Follow the steps to complete the ® & XR Prior Authorization Request Form online.
- Press the ‘Get Form’ button to retrieve the form and open it in your preferred online editor.
- Begin filling out the 'Member Information' section. Enter the member's name, date of birth, insurance ID number, and street address, ensuring all fields marked as required are completed.
- Next, complete the 'Provider Information' section. Input the provider's name, NPI number, office phone number, and address as required.
- In the 'Medication Information' section, provide the medication name and strength. Indicate whether this is a new medication start by checking 'Yes' or 'No'. Fill in the directions for use and dosage form.
- Proceed to the 'Clinical Information' section. Select the applicable diagnosis from the options provided, and if 'Other diagnosis' is chosen, ensure to fill in the requested ICD-9/10 code.

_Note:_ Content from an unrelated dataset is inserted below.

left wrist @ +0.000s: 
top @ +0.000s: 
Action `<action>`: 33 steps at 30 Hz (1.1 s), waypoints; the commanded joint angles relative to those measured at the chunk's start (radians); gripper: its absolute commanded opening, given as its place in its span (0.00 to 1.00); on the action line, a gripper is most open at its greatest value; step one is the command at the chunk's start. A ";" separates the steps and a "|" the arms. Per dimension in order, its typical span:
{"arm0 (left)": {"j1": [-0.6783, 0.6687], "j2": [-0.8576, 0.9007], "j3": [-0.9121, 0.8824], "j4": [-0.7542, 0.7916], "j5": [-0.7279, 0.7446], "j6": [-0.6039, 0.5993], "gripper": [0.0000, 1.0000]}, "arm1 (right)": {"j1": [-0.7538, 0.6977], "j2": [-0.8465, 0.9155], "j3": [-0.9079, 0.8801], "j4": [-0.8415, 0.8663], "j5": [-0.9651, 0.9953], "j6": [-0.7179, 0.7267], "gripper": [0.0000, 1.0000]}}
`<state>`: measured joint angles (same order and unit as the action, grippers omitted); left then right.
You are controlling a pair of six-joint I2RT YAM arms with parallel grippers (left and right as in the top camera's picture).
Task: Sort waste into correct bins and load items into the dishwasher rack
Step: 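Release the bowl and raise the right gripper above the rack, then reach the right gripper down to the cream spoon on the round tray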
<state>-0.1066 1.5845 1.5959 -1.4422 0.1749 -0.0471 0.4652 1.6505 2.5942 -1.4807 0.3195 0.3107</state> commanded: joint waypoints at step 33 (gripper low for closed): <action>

- Detail the medication history by selecting the medications that the patient has been treated with, and indicate if there has been a failure, contraindication, or intolerance to a DPP-4 inhibitor.
- Provide the quantity requested per day, and state the reason for exceeding plan limitations if needed. Ensure all required comments or additional information are filled in as necessary.
- Review all entries for accuracy before saving your changes. You can then download, print, or share the completed form as needed.
Complete your ® & XR Prior Authorization Request Form online today!